In a previous post about the importance of data quality, we discussed why poor data quality hinder, and often prevent, analysts from performing successful analyses that yield reliable and insights. In order to fully understand a dataset, it is imperative for a data analyst to interact with the data and explore analysis variables, e.g. number of sales or order amount.
This can be very difficult when data sources are disjointed, unreliable, and in formats not conducive to plotting or descriptive statistics. As a result, it is typical for analysts to spend up to 85% of the time specified for analysis on locating, normalizing, and cleaning data. As data grows, the room for error grows equally fast. New technologies are used to capture and store data, input errors occur, and variables are added, removed, or become obsolete whenever product or service offerings change.
Since most organizations today have multiple data sources of different ages, sizes, and levels of complexity, data cleaning can seem daunting, costly, and time-consuming. It is therefore a good idea to start small and focus efforts on a dataset that could potentially answer the most pertinent business questions.
A worthwhile practice is to implement staging tables or data middleware to load data in batches and perform initial transformations. Such a repository is especially helpful when attempting to identify weaknesses in data acquisition, as well as factors that contribute to poor data quality. At this stage, a scrubbing tool can often be used to evaluate the data based on preset rules. Once data is readily available in a usable format, the data cleaning process generally involves looking for and correcting obvious errors, outliers, missing values, and duplicity.

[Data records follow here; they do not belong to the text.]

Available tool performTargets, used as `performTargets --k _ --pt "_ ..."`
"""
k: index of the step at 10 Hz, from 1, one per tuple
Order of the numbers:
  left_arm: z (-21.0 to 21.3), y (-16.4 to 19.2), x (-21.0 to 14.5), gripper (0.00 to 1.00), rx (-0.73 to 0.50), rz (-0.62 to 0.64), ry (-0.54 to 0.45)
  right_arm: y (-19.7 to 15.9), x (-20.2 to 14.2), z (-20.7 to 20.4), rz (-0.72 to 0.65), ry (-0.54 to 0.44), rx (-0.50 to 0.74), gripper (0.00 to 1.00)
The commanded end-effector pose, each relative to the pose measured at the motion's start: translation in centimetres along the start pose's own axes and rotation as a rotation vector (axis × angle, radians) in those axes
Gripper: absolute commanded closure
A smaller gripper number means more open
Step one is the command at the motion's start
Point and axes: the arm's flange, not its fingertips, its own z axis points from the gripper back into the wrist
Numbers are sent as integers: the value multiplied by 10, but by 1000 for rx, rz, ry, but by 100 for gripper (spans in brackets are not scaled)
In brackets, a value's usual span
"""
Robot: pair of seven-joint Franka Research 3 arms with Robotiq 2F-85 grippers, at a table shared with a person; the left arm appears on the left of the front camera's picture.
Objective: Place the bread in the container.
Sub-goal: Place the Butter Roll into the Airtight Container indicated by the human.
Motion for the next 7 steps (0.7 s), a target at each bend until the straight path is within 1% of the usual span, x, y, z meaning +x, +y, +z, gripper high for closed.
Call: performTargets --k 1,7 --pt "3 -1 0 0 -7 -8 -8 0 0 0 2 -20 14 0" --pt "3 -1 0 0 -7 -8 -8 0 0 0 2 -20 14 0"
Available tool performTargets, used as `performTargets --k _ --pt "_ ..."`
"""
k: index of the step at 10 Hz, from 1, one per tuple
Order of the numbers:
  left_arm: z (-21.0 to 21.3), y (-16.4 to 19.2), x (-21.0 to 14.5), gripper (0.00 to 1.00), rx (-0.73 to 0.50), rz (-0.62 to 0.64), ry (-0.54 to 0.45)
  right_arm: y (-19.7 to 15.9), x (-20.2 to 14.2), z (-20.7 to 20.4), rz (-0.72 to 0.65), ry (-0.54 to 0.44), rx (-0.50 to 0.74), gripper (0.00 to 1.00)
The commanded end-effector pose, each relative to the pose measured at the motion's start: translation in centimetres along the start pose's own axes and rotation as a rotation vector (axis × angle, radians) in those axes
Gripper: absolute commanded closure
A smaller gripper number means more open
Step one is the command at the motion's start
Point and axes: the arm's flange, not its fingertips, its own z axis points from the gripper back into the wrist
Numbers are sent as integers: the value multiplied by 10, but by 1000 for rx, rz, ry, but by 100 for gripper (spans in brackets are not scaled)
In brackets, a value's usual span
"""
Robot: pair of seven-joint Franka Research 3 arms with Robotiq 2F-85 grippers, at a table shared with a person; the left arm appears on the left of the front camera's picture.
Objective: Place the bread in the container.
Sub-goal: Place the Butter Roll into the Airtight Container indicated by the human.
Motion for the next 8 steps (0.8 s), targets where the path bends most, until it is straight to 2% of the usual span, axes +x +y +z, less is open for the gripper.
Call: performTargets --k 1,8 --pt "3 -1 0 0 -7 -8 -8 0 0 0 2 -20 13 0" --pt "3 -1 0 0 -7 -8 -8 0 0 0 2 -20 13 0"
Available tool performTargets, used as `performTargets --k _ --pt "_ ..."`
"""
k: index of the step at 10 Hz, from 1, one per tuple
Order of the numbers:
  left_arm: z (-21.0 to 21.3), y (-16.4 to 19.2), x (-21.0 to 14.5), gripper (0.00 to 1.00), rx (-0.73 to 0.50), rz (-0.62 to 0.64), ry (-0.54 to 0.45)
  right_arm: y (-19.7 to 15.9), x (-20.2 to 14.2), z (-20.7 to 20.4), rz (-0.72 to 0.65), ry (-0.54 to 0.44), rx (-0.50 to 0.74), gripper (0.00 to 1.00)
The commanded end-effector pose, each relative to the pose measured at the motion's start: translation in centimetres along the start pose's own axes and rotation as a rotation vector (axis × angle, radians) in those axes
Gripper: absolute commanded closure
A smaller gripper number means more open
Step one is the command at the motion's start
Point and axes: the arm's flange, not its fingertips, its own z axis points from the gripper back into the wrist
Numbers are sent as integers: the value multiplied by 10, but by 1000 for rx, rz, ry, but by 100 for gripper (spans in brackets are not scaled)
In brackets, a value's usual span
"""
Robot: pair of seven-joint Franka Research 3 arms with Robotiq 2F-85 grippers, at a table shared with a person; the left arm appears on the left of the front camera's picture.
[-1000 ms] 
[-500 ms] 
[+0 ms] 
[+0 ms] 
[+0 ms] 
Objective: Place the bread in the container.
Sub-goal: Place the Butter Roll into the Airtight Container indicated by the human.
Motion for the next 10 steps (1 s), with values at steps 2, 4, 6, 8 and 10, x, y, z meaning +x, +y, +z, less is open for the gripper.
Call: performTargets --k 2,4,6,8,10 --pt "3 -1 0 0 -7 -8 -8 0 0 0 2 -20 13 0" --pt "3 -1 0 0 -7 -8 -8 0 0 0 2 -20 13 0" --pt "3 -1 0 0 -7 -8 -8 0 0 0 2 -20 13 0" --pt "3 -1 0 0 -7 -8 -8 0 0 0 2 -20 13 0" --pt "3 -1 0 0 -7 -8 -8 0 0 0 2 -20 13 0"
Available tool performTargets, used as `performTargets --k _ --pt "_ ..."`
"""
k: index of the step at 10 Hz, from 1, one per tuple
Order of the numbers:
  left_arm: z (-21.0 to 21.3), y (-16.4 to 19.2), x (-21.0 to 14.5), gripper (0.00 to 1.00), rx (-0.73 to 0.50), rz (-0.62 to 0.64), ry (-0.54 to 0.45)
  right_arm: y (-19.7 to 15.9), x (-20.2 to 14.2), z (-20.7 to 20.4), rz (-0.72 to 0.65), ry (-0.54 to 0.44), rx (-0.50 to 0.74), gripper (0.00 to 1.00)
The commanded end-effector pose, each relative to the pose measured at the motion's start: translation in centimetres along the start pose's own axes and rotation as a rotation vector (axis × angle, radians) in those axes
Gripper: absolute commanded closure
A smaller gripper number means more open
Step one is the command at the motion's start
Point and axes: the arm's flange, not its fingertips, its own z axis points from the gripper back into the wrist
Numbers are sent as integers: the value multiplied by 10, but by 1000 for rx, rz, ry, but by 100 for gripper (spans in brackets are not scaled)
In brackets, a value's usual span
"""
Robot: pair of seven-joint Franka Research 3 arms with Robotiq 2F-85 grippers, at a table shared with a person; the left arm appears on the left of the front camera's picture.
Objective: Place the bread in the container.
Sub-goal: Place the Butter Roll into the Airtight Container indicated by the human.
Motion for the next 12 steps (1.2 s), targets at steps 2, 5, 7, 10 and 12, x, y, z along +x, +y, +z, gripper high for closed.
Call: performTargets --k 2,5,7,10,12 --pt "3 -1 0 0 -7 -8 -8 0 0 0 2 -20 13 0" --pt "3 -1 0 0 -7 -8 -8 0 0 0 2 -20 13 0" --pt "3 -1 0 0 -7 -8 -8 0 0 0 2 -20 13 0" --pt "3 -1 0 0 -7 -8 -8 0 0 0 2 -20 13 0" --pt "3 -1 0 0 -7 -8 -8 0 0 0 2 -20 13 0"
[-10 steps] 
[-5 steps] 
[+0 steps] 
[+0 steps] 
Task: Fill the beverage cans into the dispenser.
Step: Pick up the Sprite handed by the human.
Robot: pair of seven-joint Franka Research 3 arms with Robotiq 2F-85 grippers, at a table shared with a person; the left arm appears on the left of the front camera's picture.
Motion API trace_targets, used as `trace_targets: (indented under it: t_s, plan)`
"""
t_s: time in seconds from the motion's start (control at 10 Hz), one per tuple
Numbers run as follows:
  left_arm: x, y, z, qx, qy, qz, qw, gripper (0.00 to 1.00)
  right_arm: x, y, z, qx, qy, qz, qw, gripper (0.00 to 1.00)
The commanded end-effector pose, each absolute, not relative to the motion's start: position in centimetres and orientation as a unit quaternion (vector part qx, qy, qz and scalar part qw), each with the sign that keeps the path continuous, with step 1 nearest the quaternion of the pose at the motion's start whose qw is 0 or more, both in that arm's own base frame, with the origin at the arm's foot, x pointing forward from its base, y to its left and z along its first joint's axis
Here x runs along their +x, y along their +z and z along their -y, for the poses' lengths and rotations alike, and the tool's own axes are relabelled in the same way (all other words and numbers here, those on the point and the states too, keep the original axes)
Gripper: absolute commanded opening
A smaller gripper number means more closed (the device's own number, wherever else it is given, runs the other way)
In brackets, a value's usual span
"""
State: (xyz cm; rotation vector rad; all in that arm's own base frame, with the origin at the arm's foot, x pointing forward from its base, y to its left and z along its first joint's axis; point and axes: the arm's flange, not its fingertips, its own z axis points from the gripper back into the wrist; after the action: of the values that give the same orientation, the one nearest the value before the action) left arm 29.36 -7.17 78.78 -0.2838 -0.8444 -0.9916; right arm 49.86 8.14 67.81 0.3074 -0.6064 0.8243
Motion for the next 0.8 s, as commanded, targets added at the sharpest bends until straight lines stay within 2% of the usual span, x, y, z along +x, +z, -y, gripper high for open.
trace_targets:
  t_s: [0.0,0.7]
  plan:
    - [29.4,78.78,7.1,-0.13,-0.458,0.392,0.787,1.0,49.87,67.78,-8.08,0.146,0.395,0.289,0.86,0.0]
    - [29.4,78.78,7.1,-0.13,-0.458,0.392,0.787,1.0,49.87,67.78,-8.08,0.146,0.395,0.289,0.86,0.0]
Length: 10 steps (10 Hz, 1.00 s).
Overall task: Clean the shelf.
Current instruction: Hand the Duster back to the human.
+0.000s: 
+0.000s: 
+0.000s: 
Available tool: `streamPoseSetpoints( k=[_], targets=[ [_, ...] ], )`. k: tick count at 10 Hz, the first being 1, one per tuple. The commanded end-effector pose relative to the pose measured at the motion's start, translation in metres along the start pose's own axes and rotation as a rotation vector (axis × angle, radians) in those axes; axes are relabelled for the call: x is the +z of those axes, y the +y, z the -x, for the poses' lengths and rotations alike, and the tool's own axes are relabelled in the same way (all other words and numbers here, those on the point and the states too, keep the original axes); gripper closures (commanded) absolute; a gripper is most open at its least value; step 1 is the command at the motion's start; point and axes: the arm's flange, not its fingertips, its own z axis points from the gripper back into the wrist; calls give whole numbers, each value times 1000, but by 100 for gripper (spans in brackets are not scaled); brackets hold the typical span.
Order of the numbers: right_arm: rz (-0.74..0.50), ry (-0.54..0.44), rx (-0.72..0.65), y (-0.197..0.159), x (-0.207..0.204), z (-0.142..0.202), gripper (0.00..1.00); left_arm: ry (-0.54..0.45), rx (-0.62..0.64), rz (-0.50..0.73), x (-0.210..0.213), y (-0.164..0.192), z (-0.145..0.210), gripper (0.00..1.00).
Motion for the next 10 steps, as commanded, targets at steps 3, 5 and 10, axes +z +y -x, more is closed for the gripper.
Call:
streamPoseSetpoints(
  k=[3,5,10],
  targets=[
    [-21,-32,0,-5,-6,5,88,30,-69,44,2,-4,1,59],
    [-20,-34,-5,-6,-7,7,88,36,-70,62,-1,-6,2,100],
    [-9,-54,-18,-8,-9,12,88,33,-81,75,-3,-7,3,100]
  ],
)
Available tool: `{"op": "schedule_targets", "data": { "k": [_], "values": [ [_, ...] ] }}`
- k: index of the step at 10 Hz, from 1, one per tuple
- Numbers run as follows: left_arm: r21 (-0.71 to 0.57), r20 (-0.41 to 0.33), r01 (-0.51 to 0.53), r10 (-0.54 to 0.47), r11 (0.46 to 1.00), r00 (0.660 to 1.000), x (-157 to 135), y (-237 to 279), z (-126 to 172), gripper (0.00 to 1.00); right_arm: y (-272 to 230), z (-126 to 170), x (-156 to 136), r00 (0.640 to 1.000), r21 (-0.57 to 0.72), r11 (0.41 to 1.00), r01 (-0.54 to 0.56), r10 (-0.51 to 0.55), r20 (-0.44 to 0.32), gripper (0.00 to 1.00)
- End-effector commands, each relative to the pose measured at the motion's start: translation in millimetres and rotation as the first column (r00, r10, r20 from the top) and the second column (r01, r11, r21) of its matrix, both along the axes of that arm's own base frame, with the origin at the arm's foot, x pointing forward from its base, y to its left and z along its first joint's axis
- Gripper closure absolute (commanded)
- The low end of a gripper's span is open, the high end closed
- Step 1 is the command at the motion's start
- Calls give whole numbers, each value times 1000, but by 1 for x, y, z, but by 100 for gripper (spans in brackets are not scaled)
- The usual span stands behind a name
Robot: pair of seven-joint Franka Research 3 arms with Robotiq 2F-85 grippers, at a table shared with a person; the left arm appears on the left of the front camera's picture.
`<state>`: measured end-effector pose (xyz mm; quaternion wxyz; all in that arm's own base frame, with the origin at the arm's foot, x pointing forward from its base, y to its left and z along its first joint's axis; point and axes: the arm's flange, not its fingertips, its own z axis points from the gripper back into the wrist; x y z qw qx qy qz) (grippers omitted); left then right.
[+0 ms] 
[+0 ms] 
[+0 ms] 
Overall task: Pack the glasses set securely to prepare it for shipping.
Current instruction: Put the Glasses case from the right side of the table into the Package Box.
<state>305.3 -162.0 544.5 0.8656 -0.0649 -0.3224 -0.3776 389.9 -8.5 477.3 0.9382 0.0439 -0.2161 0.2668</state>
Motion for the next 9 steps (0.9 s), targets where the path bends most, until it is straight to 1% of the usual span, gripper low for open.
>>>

A common issue with raw data is lack of structure. Files may lack separators, headers, and labels, or contain wrong data types and errors in character encoding. If an integrated dataset is not consistently formatted, it should be transformed into a rectangular set that enforces conventions and constraints. This process helps to make a dataset “technically correct”, but data is only truly consistent when missing values, duplicates, and outliers have been augmented, removed, or updated. Variable values must be consistent in record, cross record, and cross-dataset.
The next step in data cleaning is to perform a missing data analysis to locate missing values and see if any patterns of missing data exist. Data may be missing due to lack of knowledge, data entry and processing issues, or programming errors. If missing values due to input problems are valid for analysis, missing fields should be imported in ways that would keep the rest of the dataset aligned. It is, however, key to determine if missing values are random, which typically have a limited effect, or systematic, which have a much larger effect on analysis and predictive modeling and usually indicate a more serious problem. Also consider the type of missing values and the general importance of the variable. Decide whether missing values should be imputed with replacement values, manipulated, or removed from the dataset.
Outlier handling is usually the final step in data cleaning. Outliers are values that fall far outside the accepted normal range and inﬂuence or skew the results of a statistical analysis. Descriptive statistics can be used to check that data fall within logical or acceptable limits. These summaries will identify instances where an age value is 700 years or price is an unrealistic or implausible amount. Again, such records can be disregarded or corrected based on preset rules.
Data cleaning is a multi-step process that requires attention to detail and an ongoing commitment to makes changes at data source level. Use data cleaning methods that make sense for a particular dataset and communicate the importance of data quality to data users and anyone in the organization involved in data capture, entry, or storage.
Summing It Up
In closing: Every day, more and more companies start to tap into the power of data science. That said, without clean and reliable data, analytics are likely to take much longer, cost significantly more, and only yield limited benefit. Don’t make the mistake of focusing on the “big” in “big data”, because you could easily end up with a 1 PB dataset and yet only be able to use 5 KB.